Your answer should show every line of the material below that includes "joint".

+ + +

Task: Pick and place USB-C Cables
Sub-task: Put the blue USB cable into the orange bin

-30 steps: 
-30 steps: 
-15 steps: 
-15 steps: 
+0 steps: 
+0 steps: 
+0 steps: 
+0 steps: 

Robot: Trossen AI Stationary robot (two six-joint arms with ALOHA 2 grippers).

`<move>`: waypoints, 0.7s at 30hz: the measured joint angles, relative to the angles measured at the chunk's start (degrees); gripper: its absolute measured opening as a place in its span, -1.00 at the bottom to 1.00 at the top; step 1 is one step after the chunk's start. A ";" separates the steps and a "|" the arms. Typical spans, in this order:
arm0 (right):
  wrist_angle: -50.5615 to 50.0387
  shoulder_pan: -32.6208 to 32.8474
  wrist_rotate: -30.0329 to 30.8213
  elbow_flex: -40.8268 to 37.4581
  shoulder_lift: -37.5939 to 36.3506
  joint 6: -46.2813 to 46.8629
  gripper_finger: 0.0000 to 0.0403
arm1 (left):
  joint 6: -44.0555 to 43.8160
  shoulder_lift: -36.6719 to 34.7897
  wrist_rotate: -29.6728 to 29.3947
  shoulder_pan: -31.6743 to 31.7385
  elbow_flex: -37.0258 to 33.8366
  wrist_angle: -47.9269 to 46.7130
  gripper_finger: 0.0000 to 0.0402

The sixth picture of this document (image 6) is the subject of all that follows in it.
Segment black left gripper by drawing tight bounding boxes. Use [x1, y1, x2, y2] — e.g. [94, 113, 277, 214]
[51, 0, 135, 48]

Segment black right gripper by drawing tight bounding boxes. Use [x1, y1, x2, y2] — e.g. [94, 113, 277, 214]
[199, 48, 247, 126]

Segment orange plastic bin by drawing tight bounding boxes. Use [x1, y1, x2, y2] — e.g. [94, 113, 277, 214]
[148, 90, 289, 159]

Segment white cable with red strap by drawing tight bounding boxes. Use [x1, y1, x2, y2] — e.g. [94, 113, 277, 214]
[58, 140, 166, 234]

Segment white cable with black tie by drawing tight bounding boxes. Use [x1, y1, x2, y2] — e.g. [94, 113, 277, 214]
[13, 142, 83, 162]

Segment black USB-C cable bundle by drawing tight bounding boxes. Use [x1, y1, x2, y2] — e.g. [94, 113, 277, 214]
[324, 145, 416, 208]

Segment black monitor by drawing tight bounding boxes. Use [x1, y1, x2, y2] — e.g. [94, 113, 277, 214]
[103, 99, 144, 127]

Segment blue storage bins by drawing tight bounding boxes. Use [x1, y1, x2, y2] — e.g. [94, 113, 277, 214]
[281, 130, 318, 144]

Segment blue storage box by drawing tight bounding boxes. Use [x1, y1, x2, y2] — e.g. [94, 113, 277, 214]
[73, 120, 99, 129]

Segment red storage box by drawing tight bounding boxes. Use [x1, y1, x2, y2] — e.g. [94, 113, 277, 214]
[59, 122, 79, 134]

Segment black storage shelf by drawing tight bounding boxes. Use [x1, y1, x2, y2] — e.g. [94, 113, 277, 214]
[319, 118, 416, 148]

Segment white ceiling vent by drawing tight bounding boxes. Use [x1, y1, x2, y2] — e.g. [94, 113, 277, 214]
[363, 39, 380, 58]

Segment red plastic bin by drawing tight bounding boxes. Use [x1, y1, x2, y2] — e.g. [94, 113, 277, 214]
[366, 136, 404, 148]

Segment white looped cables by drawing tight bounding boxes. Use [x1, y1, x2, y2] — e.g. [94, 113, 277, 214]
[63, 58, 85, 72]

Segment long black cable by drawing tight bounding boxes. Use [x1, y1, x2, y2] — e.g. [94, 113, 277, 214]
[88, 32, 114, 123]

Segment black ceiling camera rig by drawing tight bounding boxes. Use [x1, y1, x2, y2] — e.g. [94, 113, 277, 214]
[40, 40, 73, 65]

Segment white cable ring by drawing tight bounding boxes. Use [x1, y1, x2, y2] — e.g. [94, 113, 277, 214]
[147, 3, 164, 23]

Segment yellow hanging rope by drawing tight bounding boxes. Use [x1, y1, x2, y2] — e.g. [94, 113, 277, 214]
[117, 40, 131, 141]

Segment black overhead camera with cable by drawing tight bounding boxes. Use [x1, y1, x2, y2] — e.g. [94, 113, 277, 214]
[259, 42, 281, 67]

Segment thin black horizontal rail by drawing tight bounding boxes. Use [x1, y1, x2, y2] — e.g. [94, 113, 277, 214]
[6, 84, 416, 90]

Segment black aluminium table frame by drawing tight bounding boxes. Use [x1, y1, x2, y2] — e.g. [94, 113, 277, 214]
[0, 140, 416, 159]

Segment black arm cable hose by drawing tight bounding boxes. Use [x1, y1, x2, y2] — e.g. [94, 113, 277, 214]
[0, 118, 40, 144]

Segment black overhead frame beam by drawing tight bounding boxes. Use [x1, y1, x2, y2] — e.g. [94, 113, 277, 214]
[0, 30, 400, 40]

+ + +

Written solution:
Robot: Trossen AI Stationary robot (two six-joint arms with ALOHA 2 grippers).
`<move>`: waypoints, 0.7s at 30hz: the measured joint angles, relative to the angles measured at the chunk's start (degrees); gripper: its absolute measured opening as a place in its span, -1.00 at the bottom to 1.00 at the top; step 1 is one step after the chunk's start. A ";" separates the steps and a "|" the arms. Typical spans, in this order:
  joint 6: -46.2813 to 46.8629
  joint 6: -44.0555 to 43.8160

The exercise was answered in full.